To get more evidence we looked at the Danger level 7 group. Mutation 1 sequences 197, 248, 583, 876, and 997 have 3 high disease characteristics. Mutation 2 sequences 253 and 895 have 2 high disease characteristics. Two of the three remaining sequences in danger group 7 have mutation 2 with 3 high disease characteristics (418 and 952). The weight of evidence points to mutation 1 as the most dangerous.

The last sequence in danger group 7 (842) has neither mutation 1 nor mutation 2. We observed that this sequence has a unique substitution at location 542. Since 842 has high Mortality, Drug Resistance and At-Risk Vulnerability, mutation 3 is this single base substitution.
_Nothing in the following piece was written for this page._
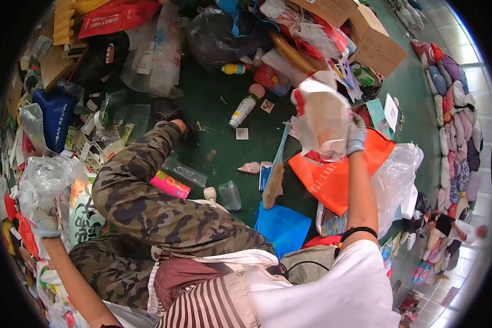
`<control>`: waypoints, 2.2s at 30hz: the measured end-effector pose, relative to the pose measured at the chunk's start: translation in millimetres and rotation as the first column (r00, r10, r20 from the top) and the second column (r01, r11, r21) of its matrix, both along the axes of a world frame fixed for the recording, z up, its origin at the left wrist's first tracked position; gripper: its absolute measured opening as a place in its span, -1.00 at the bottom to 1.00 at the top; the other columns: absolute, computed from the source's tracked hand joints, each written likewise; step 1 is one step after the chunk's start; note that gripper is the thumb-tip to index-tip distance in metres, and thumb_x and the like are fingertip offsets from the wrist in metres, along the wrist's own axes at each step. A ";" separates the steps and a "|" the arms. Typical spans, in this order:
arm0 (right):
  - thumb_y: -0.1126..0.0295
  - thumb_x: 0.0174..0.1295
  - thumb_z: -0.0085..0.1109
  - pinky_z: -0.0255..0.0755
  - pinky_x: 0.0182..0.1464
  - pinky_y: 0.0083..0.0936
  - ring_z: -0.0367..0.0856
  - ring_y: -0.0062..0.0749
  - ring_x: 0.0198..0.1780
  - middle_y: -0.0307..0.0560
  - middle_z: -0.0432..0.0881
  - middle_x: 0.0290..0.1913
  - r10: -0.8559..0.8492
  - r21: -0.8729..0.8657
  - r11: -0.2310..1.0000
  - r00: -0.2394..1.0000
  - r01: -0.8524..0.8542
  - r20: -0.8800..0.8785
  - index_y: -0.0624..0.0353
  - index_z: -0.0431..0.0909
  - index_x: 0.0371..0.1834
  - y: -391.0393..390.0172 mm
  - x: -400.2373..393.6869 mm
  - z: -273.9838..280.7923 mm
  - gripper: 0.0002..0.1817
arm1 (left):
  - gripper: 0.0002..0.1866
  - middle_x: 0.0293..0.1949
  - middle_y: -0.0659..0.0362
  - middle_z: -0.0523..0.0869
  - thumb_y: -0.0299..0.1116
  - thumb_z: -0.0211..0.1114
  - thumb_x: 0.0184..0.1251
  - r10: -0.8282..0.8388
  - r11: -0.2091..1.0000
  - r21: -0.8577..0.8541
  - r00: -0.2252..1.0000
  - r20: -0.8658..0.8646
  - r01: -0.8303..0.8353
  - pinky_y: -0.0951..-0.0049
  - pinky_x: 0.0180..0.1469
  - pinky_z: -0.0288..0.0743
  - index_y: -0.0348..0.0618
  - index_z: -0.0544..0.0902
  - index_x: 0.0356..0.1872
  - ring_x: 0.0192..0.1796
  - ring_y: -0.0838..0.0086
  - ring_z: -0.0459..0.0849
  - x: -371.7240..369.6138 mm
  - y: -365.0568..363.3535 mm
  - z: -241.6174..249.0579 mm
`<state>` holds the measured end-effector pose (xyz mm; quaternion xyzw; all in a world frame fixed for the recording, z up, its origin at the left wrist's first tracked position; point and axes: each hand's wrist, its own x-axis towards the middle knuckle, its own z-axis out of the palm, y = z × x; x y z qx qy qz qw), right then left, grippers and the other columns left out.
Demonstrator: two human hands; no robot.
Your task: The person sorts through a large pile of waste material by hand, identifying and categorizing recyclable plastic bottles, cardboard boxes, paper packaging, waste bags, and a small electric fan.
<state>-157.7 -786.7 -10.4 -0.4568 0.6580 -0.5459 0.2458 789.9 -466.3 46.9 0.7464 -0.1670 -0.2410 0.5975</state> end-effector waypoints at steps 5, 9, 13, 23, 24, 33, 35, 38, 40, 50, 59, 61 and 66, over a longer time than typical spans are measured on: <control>0.12 0.25 -0.16 0.37 0.01 -0.21 0.48 -0.22 -0.06 0.00 0.52 -0.12 -0.068 -0.221 0.935 0.751 0.279 0.657 0.17 0.42 -0.11 53.7 -50.2 67.5 -0.64 | -0.56 -0.17 0.03 0.64 -0.19 -0.21 0.37 -0.006 1.000 0.018 1.000 -0.001 0.006 0.27 -0.14 0.58 -0.27 0.44 0.06 -0.20 0.17 0.65 -1.6 -2.6 1.2; -0.02 0.28 -0.13 0.43 -0.23 -0.39 0.51 -0.34 -0.29 -0.16 0.50 -0.40 -0.361 0.128 0.910 0.601 0.395 0.713 -0.03 0.38 -0.40 129.7 -37.1 -57.1 -0.68 | -0.55 -0.15 0.02 0.63 -0.19 -0.22 0.37 0.007 1.000 0.027 1.000 -0.009 -0.007 0.27 -0.11 0.58 -0.28 0.43 0.07 -0.18 0.16 0.64 0.9 8.7 8.5; -0.13 -0.07 0.29 0.39 -0.01 -0.26 0.46 -0.16 0.04 -0.01 0.45 0.07 -0.294 0.800 0.600 0.930 -0.001 0.222 0.19 0.31 0.14 191.0 102.0 -152.9 -0.20 | -0.55 -0.14 0.00 0.63 -0.19 -0.23 0.37 0.029 0.999 0.023 0.997 -0.065 -0.028 0.26 -0.09 0.58 -0.29 0.42 0.08 -0.17 0.15 0.64 -6.0 16.5 18.8; 0.39 -0.15 0.26 0.37 0.09 -0.31 0.51 -0.06 0.05 0.08 0.50 0.03 -0.109 0.848 0.342 0.913 0.406 -0.393 0.11 0.23 0.19 168.9 222.1 -188.2 -0.28 | -0.55 -0.14 -0.07 0.61 -0.19 -0.05 0.29 0.086 0.996 0.061 0.898 -0.431 -0.066 0.30 -0.16 0.62 -0.43 0.44 -0.02 -0.20 0.16 0.65 27.4 19.4 7.3; 0.40 -0.14 0.23 0.37 0.07 -0.33 0.52 -0.08 0.04 0.07 0.51 0.02 -0.222 0.830 0.373 0.908 0.416 -0.355 0.12 0.25 0.17 163.3 228.9 -195.7 -0.32 | -0.56 -0.14 -0.06 0.61 -0.20 -0.04 0.28 0.076 0.997 0.057 0.915 -0.397 -0.058 0.31 -0.17 0.61 -0.42 0.44 -0.02 -0.21 0.17 0.65 24.6 14.5 7.9; 0.38 0.02 0.29 0.41 -0.05 -0.42 0.52 -0.27 -0.15 -0.03 0.51 -0.05 -0.356 0.549 0.827 0.868 0.119 0.347 0.28 0.31 0.11 120.8 232.9 -154.0 -0.43 | -0.64 -0.22 0.04 0.63 -0.26 0.06 0.18 0.029 0.998 0.063 0.980 -0.197 -0.017 0.40 -0.25 0.56 -0.33 0.47 -0.10 -0.30 0.28 0.63 12.5 11.3 18.8; 0.32 -0.03 0.32 0.31 0.12 -0.31 0.42 -0.14 0.05 0.09 0.43 0.05 -0.085 0.425 0.806 0.791 0.412 -0.606 0.27 0.25 0.18 146.2 233.4 -130.2 -0.31 | -0.65 -0.24 0.06 0.63 -0.27 0.08 0.16 0.017 0.997 0.071 0.989 -0.145 -0.007 0.41 -0.26 0.55 -0.31 0.48 -0.11 -0.31 0.30 0.63 7.7 9.1 16.3; 0.21 -0.18 0.41 0.20 0.22 -0.33 0.33 -0.05 0.17 0.19 0.39 0.11 0.423 0.584 0.803 0.802 -0.117 -0.421 0.26 0.23 0.20 226.4 279.2 -127.5 -0.17 | -0.67 -0.27 0.09 0.63 -0.29 0.12 0.12 -0.016 0.994 0.106 1.000 -0.011 0.017 0.44 -0.29 0.53 -0.28 0.49 -0.14 -0.34 0.33 0.63 -5.1 3.8 14.9; 0.21 -0.24 0.44 0.29 0.16 -0.38 0.42 -0.12 0.10 0.16 0.44 0.06 0.585 0.806 0.577 0.757 -0.136 -0.292 0.28 0.27 0.16 250.6 303.8 -146.6 -0.16 | -0.69 -0.28 0.11 0.64 -0.30 0.14 0.10 -0.098 0.982 0.175 0.982 0.162 0.069 0.46 -0.31 0.52 -0.26 0.50 -0.16 -0.36 0.36 0.62 -15.3 -6.2 12.3; 0.50 0.15 0.11 0.37 0.03 -0.56 0.49 -0.50 -0.06 -0.19 0.51 -0.05 0.366 0.182 0.844 0.791 -0.504 0.490 0.26 0.33 0.12 70.4 387.9 -65.7 -0.57 | -0.76 -0.39 0.18 0.59 -0.25 0.12 0.27 0.125 0.977 -0.152 0.977 -0.174 -0.152 0.46 -0.46 0.45 -0.14 0.50 -0.13 -0.45 0.47 0.56 -118.2 -84.9 38.2; 0.39 -0.05 0.28 0.34 0.05 -0.48 0.46 -0.29 0.00 0.01 0.47 0.02 0.957 0.159 0.116 0.153 -0.980 0.245 0.22 0.26 0.12 75.9 661.9 143.1 -0.38 | -0.48 0.03 0.17 0.48 -0.05 0.11 0.30 -0.491 0.791 -0.512 0.846 -0.207 0.334 0.44 0.04 0.43 -0.21 0.36 0.13 0.04 0.50 0.48 -172.1 -115.5 55.5; 0.34 -0.08 0.26 0.34 0.04 -0.38 0.47 -0.09 -0.02 0.14 0.48 -0.03 0.998 0.158 0.038 0.030 -0.987 -0.049 0.27 0.13 0.25 91.3 711.2 115.1 -0.22 | -0.59 -0.10 0.16 0.55 -0.17 0.14 0.30 -0.607 0.715 -0.660 0.672 -0.423 0.231 0.51 -0.14 0.52 -0.15 0.41 0.09 -0.15 0.53 0.58 -134.7 -101.0 31.8; 0.26 0.12 0.18 0.45 -0.10 -0.55 0.52 -0.44 -0.10 -0.08 0.46 0.09 0.620 -0.204 -0.447 -0.466 -0.871 0.631 0.25 0.12 0.31 77.4 680.5 130.3 -0.29 | -0.77 -0.52 0.29 0.58 -0.33 0.13 0.28 -0.016 0.958 -0.231 0.775 -0.631 -0.169 0.53 -0.56 0.50 -0.16 0.53 -0.10 -0.59 0.60 0.55 -140.7 -100.5 86.0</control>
Sequence 842 also has substitutions at locations 322 and 955, but these substitutions also occur in sequences 209, 79 and 186, which are at danger levels 5, 4 and 3 respectively. This suggests that locations 322 and 955 have less danger than the unique substitution at location 542.

The remaining substitutions are associated more strongly with sequences in medium-danger groups, so we deemed these substitutions as less important. Figure 9 shows the substitutions occur for sequence 842.

 

Figure9.bmp

Figure 9: Substitutions happen in sequence 842

 

Mutation 1: A -> T 946, T -> C 842, 
Mutation 2: T -> C 790, G -> C 161,
Mutation 3: A -> C 542
 
Although the impact of Mutations 1 and 2 tend to lead to severe danger, this does not mean that these mutations guarantee high danger.  Our conclusions are thus tempered by the range of severities of these mutations.